Add support for weak kfuncs #1364

dylandreimerink · 2024-03-02T14:27:08Z

This PR allows users to mark their kfunc defintions as __weak. Weak kfuncs do not cause an error during loading if the kfunc in question can't be found. Instead, a poison value is written which will cause the verifier to bail out if the instruction is evaluated.

In addition, this PR relocates LDIMM64 instructions with kfunc relocation entries. When relocated, the BTF id of the kfunc is written to the instruction's immediate field.

Together these two changes allow users to write eBPF programs which can gracefully handle the absence of a kfunc.

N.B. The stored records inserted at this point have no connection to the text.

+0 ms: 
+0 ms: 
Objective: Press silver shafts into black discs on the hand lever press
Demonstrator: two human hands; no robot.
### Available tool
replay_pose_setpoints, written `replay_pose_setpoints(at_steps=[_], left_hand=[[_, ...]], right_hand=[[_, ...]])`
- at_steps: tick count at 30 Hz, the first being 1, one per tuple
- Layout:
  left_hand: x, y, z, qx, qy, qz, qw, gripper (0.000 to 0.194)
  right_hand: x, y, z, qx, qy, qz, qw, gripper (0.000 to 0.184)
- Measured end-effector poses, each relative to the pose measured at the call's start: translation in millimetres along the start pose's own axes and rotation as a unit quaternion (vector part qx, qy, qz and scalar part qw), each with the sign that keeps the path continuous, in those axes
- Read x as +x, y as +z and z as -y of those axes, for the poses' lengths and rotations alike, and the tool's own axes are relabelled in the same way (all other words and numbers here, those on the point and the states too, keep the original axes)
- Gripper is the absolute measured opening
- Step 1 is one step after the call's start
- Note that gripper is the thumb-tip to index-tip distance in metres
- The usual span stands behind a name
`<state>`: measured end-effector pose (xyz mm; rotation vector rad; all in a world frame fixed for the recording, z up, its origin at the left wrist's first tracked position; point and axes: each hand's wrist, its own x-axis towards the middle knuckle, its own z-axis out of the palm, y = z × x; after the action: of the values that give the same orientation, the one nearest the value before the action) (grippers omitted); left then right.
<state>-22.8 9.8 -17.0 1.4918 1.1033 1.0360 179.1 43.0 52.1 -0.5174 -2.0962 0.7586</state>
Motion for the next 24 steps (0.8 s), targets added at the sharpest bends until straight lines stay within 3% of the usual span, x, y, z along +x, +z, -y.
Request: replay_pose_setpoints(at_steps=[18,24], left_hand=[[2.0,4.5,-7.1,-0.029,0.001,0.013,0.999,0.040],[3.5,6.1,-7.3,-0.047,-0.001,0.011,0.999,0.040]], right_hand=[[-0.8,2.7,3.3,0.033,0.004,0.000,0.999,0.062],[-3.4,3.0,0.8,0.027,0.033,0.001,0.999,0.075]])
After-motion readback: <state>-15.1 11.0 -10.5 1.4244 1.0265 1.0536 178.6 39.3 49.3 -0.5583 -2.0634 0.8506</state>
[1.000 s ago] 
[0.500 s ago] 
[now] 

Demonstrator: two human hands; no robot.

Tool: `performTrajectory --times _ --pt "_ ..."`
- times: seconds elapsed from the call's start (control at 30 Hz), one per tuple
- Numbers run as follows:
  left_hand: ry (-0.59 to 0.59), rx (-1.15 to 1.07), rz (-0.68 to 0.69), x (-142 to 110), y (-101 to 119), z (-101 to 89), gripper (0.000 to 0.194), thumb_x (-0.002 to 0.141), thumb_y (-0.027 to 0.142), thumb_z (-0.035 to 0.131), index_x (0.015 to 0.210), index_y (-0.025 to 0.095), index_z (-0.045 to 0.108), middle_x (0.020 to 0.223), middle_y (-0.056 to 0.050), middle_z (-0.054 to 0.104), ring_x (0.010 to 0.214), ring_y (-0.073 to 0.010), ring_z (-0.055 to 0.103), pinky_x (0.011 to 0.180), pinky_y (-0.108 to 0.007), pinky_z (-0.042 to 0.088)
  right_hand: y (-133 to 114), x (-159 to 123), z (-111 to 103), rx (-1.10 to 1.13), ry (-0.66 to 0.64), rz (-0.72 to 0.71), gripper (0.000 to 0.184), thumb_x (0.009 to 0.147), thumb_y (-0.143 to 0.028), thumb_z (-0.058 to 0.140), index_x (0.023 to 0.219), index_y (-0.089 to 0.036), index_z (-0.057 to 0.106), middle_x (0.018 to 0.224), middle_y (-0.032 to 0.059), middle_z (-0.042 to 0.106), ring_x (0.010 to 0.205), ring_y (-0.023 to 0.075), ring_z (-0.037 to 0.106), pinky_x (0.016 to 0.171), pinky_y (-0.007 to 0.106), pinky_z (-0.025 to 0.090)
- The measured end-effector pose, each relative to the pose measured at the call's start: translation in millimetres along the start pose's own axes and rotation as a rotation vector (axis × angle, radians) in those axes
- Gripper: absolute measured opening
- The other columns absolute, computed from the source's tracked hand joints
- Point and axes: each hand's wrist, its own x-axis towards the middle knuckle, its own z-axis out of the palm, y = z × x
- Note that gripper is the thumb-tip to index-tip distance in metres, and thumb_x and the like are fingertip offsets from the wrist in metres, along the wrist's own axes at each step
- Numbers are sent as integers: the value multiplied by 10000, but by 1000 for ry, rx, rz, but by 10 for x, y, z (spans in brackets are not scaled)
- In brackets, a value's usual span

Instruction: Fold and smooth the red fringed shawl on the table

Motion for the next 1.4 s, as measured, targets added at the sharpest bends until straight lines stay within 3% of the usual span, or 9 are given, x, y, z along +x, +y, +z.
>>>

To do so the bpf_ksym_exists macro from bpf_helpers.h can be used to check if a kfunc is present.

void invalid_kfunc(void) __ksym __weak;

__section("tp_btf/task_newtask") int weak_kfunc_missing(void *ctx) {
	if (bpf_ksym_exists(invalid_kfunc)) {
		invalid_kfunc();
		return 0;
	}

	return 1;
}

In this example the kfunc is always invalid, yet the program can still load since the branch calling the kfunc is unreachable.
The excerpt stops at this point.